The Governor put a large segment of orange in his mouth. ‘I understand she wants to build a hospital in my city.’

Felipe smothered his distaste at being spoken to by someone chewing food. ‘She does, yes. I believe her brother had already been in contact with your office about the land it could be built on.’

He sensed Francesca’s agitation at being cut out of her own meeting. She had the air of a pet straining at its leash. He shot her a warning look. Calm down.

Another segment went into the wide mouth, the gaze fixing back on Francesca’s breasts as if he were trying to see through the respectable clothing she wore. From the gleam in his beady eyes he was mentally undressing her. From the angry colour staining her face she knew it too but the quick look she threw at him told him to say nothing.

‘Two hundred thousand dollars.’

‘Is that for the land?’

The mouth still full of orange smiled. ‘That is for me. The land itself is another two hundred thousand. All in cash.’

Felipe stared hard at Francesca as he made the translation, sending another warning to her with his eyes. He would have spoken his warnings but was damn sure the Governor spoke perfect English.

To his incredulity she agreed without a second’s thought or consideration.

‘Done.’

‘The hospital is to have my name.’

Here she hesitated. Felipe knew why—she wanted to name it after her brother.

The Governor saw the hesitation. ‘Either it has my name or permission is denied.’

Felipe translated again, adopting a harder edge to his voice in the vain hope she would pick up on it, slow down and negotiate properly.

But she was too keen to get the agreement made to see the danger she was walking into.

‘Tell the Governor we will be honoured to name it after him,’ she said in a tone so grateful Felipe braced himself for the Governor to pick up on it and demand even more from her.

A full mouth of pristine white teeth beamed. ‘Then it is a deal. I am having a party here next Saturday.’ That was a full week away. ‘Bring her to it. I’ll have the documents ready for you. Tell her to bring the cash.’ He snapped his fingers and the tall woman stepped forward. ‘Escort my guests back to their car. They’re leaving.’
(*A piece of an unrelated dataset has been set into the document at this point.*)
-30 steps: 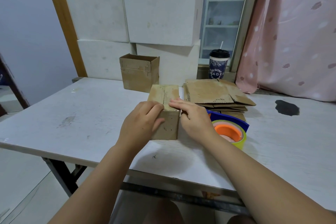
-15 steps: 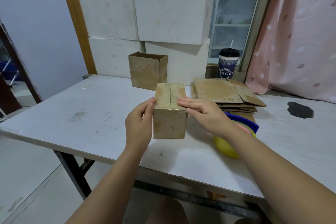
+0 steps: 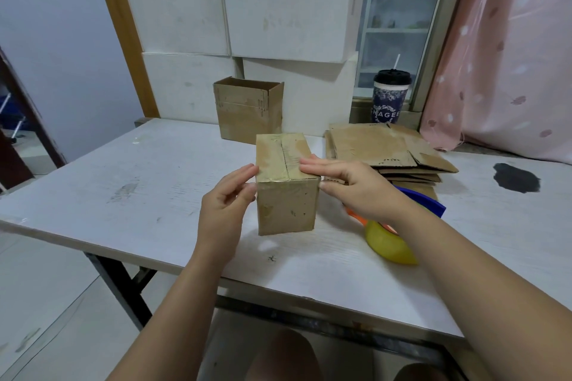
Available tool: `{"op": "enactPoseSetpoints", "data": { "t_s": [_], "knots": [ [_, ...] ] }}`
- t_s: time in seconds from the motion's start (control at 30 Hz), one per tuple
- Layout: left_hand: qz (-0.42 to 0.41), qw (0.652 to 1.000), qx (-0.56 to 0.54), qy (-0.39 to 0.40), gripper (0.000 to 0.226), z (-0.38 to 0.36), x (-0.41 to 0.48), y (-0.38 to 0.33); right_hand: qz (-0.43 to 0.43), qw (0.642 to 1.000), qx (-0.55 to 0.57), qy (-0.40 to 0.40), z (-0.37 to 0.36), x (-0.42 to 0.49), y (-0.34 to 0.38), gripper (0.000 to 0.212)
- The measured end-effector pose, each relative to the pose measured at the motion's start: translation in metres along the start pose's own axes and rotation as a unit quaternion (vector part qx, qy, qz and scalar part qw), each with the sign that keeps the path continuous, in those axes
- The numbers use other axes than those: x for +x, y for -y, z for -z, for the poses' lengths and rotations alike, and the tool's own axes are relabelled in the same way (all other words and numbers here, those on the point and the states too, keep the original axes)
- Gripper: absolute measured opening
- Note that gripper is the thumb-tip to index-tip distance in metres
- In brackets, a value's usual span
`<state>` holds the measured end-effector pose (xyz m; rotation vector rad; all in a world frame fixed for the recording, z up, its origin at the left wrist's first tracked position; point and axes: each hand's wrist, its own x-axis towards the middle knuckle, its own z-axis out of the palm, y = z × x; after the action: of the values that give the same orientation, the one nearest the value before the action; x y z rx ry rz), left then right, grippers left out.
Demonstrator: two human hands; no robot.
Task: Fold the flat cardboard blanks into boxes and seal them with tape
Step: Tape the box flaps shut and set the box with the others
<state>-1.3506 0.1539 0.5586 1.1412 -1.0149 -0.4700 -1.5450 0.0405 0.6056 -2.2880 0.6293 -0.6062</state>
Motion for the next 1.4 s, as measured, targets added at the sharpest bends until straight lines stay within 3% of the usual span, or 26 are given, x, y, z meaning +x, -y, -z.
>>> {"op": "enactPoseSetpoints", "data": {
  "t_s": [0.47,0.7,1.03,1.27,1.4],
  "knots": [
    [0.0,0.992,0.033,0.118,0.033,0.012,0.014,-0.011,0.007,1.0,-0.005,0.002,0.004,0.0,-0.001,0.044],
    [-0.043,0.988,0.108,0.099,0.032,0.004,0.016,-0.007,0.017,1.0,0.001,0.006,0.003,0.001,0.0,0.047],
    [-0.02,0.984,0.108,0.141,0.03,0.013,0.02,-0.006,0.025,0.999,-0.022,-0.03,0.0,0.003,0.002,0.043],
    [-0.062,0.977,0.178,0.095,0.039,0.004,0.011,-0.001,0.049,0.987,-0.117,-0.099,-0.011,0.003,0.008,0.042],
    [-0.04,0.986,0.155,0.051,0.012,-0.01,0.008,-0.009,0.062,0.981,-0.147,-0.114,-0.016,0.001,0.01,0.048]
  ]
}}
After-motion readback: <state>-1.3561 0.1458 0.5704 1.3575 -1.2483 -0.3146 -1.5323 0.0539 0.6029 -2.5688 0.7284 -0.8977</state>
As they stood, Francesca, full of smiles, said, ‘Please give my thanks to the Governor for his co-operation.’

She virtually skipped with joy out of the villa.
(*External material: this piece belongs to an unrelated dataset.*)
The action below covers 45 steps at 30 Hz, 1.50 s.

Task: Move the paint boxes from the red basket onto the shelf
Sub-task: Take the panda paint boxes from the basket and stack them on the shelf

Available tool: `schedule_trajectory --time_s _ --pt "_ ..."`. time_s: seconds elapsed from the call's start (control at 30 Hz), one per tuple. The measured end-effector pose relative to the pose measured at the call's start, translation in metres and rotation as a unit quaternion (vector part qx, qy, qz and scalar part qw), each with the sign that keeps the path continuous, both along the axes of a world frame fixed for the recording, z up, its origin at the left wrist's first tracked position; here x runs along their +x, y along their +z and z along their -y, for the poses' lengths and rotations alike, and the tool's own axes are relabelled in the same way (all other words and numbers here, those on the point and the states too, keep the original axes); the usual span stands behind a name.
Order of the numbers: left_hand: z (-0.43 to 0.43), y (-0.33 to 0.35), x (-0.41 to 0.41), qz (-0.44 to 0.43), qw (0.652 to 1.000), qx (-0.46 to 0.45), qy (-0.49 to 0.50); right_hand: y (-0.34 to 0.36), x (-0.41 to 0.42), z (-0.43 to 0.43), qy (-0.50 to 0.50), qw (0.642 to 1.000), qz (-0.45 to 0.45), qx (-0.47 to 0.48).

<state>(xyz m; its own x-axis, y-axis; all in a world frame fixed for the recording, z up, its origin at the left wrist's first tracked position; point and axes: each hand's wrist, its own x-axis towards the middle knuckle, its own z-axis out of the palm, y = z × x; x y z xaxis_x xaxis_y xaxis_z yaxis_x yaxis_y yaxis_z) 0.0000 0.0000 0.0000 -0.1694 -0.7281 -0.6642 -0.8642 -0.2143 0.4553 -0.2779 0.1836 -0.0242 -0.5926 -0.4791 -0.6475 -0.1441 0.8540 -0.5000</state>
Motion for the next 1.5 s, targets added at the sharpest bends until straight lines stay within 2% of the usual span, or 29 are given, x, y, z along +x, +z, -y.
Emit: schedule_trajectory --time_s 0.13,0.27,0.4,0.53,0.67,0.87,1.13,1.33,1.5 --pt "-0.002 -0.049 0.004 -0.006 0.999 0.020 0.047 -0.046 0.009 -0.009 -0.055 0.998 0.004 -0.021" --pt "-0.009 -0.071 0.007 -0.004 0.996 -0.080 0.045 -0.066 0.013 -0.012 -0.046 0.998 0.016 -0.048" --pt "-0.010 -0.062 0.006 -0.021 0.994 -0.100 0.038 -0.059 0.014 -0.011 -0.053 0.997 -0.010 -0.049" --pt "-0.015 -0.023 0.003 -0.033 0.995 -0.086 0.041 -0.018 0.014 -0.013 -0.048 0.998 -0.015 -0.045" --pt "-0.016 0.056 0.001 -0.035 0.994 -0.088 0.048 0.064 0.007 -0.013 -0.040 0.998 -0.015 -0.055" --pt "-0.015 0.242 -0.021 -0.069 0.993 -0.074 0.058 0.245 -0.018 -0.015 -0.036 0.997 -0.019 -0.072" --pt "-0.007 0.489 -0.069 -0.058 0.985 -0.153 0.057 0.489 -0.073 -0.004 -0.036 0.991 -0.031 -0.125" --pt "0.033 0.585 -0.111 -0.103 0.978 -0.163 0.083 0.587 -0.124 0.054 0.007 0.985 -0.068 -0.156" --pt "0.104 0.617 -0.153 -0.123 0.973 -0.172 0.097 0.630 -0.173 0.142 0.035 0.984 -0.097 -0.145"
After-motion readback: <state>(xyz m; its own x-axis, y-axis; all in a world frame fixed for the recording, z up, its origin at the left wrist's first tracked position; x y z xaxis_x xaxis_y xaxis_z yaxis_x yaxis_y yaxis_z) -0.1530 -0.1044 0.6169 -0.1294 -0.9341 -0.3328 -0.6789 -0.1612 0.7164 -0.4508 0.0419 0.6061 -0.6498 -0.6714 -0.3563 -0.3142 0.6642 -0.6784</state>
Only when they were safely in the back of the car and out of the compound did Felipe turn on her.

‘What are you playing at?’ he demanded. ‘Where was the negotiation? And what were you thinking agreeing to pay a bribe?’

The smile on her face fell. ‘What’s it to you?’
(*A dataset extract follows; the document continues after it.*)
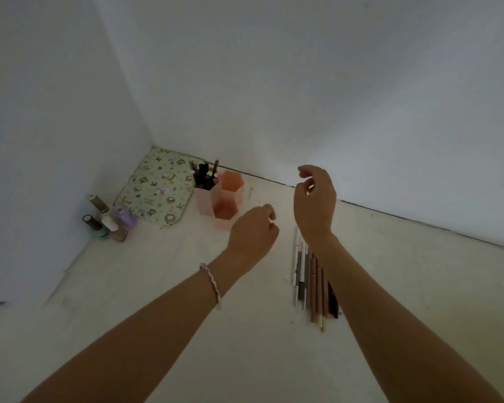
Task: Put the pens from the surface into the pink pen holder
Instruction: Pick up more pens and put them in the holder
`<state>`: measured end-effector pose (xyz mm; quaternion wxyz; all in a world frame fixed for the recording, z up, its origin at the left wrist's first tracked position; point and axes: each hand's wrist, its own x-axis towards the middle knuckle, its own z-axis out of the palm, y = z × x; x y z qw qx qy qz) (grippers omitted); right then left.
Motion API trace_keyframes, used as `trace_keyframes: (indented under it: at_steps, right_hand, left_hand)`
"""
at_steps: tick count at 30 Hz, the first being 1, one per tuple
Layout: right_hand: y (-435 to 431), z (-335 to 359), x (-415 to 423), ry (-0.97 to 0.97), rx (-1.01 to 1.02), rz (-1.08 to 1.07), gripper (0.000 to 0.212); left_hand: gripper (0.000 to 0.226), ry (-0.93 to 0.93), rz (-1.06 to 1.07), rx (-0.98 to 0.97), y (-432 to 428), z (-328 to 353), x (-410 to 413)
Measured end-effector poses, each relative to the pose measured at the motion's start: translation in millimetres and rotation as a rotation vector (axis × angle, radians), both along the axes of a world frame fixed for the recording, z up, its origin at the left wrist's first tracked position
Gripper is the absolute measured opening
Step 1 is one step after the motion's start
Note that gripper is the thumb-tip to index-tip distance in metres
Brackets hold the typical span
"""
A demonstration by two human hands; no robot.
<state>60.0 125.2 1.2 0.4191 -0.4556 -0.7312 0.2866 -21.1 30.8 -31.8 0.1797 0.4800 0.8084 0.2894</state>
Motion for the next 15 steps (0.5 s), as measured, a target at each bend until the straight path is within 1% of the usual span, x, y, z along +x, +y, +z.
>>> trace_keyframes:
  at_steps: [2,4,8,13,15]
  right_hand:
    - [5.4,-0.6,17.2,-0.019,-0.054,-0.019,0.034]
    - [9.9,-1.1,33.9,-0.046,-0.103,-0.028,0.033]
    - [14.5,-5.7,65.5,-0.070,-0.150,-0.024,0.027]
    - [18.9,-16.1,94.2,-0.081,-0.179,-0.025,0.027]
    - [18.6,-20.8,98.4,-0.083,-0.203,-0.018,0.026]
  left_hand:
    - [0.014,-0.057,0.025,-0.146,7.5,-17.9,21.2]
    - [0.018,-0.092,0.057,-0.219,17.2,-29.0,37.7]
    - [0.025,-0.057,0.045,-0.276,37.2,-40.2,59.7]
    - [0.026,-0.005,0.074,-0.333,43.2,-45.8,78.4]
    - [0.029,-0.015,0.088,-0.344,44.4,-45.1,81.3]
‘You’ve agreed to pay a cash bribe. You’ve agreed to bring in four hundred thousand dollars into the Caribbean’s poorest country. Can’t you see what’s wrong with that? Can’t you see the danger?’

‘I’ve done what needed to be done,’ she said defiantly. ‘Thank you for making the translations, but you’re being paid to protect me and advise on my security. If I want your input with anything else, I’ll let you know.’

This was exactly what Daniele and Matteo had warned him about. Francesca was so determined to get the hospital built in Pieta’s memory that she was a danger to herself.

Francesca didn’t understand why Felipe was being so negative. The meeting had gone a hundred times better than she’d expected. She’d expected to be drilled for hours about the hospital itself, its capabilities and the number of people they hoped to be able to treat. She’d made sure to have all the relevant figures and documents ready for him but in the end it had boiled down to one simple thing: money. And Pieta’s philanthropic foundation had plenty of it.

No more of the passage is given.